Girl You Know It's True
Book: Mark O'Donnell & Thomas
Playwright: Bixby Elliot
At: Pavement Group at
Chopin Theatre, 1543 W. Division St.
www.pavementgroup.org; $25
Runs through: May 13
Liberal Arts: The Musical!
Playwrights: Alex Higgin-Houser,
Brendan Siegfried, Laura Stratford;
Composer: David Kornfeld
At: Underscore Theatre Company at
The Second Stage, 3408 N. Sheffield Ave.
www.liberalartsthemusical.com; $20
Runs through: May 13
It's always a pleasant surprise for this reviewer to discover LGBT characters in shows that aren't necessarily publicized or billed as "gay plays." This is the case with two current world premieres in Chicago: Pavement Group's Girl You Know It's True by Bixby Elliot and Underscore Theatre Company's Liberal Arts: The Musical! by Alex Higgin-Houser, Brendan Siegfried, Laura Stratford and composer David Kornfeld.
As suggested by its title, Girl… deals with the early 1990s Milli Vanilli scandal when the duo of Fabrice Morvan and Rob Pilatus (hilariously and touchingly played here by Armand Fields and Sentell Harper) was exposed as lip-syncing dancers who didn't actually sing the hit songs that propelled them to become pop stars. However, Elliot skillfully depicts the Milli Vanilli incident in reverse to ponder larger issues of fame and phoniness by questioning how far people (himself, presumably included) would be willing to lie in order to achieve success and stardom.
Hence, Girl… also features an embittered and catty gay Caucasian playwright character also named Bixby (John Zinn), who creates a fictional persona of a Black, lesbian and disabled writer to help make his submitted plays strand out in the theater world. Things go awry when Bixby has to hire an actress (Sam Bailey) to play this fabricated persona, causing him to lie to even his longtime boyfriend, Paul (Keith Neagle).

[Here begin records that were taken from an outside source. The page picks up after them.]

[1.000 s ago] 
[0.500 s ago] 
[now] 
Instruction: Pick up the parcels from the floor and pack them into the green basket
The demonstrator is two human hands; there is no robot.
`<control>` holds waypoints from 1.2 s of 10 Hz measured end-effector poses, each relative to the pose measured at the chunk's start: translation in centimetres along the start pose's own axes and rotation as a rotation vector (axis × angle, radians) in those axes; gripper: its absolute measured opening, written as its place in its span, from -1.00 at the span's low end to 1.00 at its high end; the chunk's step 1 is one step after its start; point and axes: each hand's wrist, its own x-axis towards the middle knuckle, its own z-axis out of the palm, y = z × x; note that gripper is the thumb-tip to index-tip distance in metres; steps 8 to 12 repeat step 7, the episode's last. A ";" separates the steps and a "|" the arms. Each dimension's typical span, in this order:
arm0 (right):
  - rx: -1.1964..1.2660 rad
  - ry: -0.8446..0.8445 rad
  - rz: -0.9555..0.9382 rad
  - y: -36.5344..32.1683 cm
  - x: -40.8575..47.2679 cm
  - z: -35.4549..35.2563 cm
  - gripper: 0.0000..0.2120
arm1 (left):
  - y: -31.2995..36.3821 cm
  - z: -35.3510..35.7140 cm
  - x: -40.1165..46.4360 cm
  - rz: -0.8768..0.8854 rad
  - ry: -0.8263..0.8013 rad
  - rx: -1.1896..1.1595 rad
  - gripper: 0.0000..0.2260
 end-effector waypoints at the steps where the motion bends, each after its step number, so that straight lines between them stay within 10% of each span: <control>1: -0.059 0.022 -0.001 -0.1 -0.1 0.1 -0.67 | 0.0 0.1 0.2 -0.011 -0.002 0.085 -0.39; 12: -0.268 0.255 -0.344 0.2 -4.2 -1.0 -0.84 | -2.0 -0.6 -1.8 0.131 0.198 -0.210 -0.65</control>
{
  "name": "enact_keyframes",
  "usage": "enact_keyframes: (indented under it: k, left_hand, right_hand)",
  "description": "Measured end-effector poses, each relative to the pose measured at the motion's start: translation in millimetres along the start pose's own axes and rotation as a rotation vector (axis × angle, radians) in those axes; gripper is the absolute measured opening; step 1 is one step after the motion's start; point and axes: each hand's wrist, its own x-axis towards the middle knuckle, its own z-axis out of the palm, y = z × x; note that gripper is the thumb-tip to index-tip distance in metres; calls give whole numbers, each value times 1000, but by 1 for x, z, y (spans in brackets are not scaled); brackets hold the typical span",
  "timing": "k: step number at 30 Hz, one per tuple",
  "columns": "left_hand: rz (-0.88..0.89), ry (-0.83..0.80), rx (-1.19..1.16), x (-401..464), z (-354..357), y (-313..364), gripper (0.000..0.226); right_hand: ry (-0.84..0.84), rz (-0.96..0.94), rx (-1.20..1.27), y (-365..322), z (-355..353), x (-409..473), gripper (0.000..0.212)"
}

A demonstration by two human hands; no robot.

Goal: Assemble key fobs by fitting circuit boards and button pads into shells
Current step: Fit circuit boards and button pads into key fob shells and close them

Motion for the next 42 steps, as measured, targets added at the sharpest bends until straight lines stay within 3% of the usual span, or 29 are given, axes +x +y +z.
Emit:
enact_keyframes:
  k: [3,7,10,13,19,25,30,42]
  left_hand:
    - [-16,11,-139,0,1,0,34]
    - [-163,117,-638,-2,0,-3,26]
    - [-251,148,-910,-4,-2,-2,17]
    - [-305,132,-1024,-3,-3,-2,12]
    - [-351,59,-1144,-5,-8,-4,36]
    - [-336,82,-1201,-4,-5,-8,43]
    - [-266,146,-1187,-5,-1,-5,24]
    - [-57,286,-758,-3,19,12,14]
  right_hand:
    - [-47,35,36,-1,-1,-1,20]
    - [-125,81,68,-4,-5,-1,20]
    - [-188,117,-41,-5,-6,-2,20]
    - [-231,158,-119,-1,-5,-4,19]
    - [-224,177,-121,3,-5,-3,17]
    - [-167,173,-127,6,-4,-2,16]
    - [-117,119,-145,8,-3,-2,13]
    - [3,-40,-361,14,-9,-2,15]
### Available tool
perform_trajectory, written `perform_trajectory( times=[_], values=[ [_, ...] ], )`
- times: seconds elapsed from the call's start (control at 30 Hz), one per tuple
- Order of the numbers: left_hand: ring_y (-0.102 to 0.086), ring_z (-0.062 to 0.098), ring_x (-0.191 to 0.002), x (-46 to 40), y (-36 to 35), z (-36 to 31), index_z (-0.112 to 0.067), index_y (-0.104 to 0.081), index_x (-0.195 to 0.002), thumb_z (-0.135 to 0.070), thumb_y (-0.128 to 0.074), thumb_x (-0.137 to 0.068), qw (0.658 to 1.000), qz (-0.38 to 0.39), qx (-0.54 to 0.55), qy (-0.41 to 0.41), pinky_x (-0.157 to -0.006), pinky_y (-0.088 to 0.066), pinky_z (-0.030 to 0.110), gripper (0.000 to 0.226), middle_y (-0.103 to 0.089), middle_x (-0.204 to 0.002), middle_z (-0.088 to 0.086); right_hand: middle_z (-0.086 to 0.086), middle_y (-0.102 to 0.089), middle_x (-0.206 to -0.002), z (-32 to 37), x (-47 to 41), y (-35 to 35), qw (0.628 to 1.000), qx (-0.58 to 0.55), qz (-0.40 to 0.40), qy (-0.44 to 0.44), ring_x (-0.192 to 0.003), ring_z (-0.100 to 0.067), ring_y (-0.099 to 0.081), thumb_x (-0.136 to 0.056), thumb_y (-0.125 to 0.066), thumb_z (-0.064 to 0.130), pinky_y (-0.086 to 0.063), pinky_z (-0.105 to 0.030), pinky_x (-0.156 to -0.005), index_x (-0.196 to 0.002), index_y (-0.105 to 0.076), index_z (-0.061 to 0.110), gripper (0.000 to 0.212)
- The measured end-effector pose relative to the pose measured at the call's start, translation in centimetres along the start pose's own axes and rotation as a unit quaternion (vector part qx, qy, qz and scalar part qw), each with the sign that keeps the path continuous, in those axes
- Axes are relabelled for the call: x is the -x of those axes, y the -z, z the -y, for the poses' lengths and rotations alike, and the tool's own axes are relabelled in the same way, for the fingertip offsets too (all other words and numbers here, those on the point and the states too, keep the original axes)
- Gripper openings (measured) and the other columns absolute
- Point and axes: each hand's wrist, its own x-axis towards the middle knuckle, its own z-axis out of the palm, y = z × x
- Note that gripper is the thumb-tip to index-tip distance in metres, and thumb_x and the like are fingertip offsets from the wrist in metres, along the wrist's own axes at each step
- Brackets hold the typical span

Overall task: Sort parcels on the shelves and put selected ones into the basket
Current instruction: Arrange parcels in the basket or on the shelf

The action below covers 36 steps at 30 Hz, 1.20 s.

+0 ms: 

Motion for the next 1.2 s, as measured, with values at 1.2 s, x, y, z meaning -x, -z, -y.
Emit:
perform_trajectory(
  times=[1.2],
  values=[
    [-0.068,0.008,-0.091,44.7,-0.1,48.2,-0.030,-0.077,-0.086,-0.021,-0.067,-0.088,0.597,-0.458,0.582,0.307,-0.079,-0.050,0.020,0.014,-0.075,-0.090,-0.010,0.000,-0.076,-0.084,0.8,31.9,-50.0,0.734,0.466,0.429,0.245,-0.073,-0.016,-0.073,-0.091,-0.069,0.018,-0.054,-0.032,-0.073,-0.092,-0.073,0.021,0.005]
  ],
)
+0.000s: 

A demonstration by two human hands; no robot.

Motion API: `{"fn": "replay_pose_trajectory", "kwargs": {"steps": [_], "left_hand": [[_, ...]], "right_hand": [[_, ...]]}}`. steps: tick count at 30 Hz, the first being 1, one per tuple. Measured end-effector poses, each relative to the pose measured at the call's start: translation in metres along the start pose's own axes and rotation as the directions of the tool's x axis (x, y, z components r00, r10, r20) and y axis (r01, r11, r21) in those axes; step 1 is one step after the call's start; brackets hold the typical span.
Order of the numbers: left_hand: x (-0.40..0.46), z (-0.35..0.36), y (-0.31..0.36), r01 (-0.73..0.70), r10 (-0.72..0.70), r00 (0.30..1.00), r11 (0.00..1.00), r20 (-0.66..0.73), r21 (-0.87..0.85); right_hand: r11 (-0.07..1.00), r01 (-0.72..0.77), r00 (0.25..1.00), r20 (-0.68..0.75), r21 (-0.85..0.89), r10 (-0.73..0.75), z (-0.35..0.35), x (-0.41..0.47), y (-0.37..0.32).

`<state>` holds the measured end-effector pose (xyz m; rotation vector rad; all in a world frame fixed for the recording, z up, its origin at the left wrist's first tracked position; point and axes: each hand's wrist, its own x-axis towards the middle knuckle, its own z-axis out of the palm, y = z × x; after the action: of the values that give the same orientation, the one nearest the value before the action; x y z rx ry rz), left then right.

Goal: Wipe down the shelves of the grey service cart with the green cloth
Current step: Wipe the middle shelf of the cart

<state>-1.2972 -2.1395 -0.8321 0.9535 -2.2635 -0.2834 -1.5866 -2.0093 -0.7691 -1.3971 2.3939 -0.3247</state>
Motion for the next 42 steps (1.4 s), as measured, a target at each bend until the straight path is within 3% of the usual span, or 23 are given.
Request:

Director David Perez and his super talented cast have a field day in Eliot's skillfully Pirandello-styled comedy that acidly revels in playing with manufactured constructs of what is "real" in entertainment. Girl… is loads of campy fun, but it also harbors an incisive serious side that keeps this hip and up-to-date play grounded with humility amid its mischievous vivisections of modern-day celebrity and political correctness.
The gay characters in Liberal Arts: The Musical! aren't tortured with bullying or trying to find acceptance. They're just regular guys struggling with the new stresses of college life at the fictional Secular Liberal Arts College (SLAC).
So this matter-of-fact existence of gay characters is something to commend the creators of Liberal Arts, though the inclusion of the over-booked character of Neil (Wesley Dean Tucker) feels a tad token-ish since he doesn't have any dating dilemmas like the other main freshmen characters discovering dorm life in this new musical.
There's a lot of talent on display in the writing and performing of Liberal Arts, though it's not always channeled in the most effective ways in this often hard-to-hear staging by Alex Higgin-Houser. The characters are frequently stereotypical, making you wonder whether Liberal Arts might have succeeded better as a song-and-sketch revue rather than a through-line musical with so many shallow people and so-so plot threads.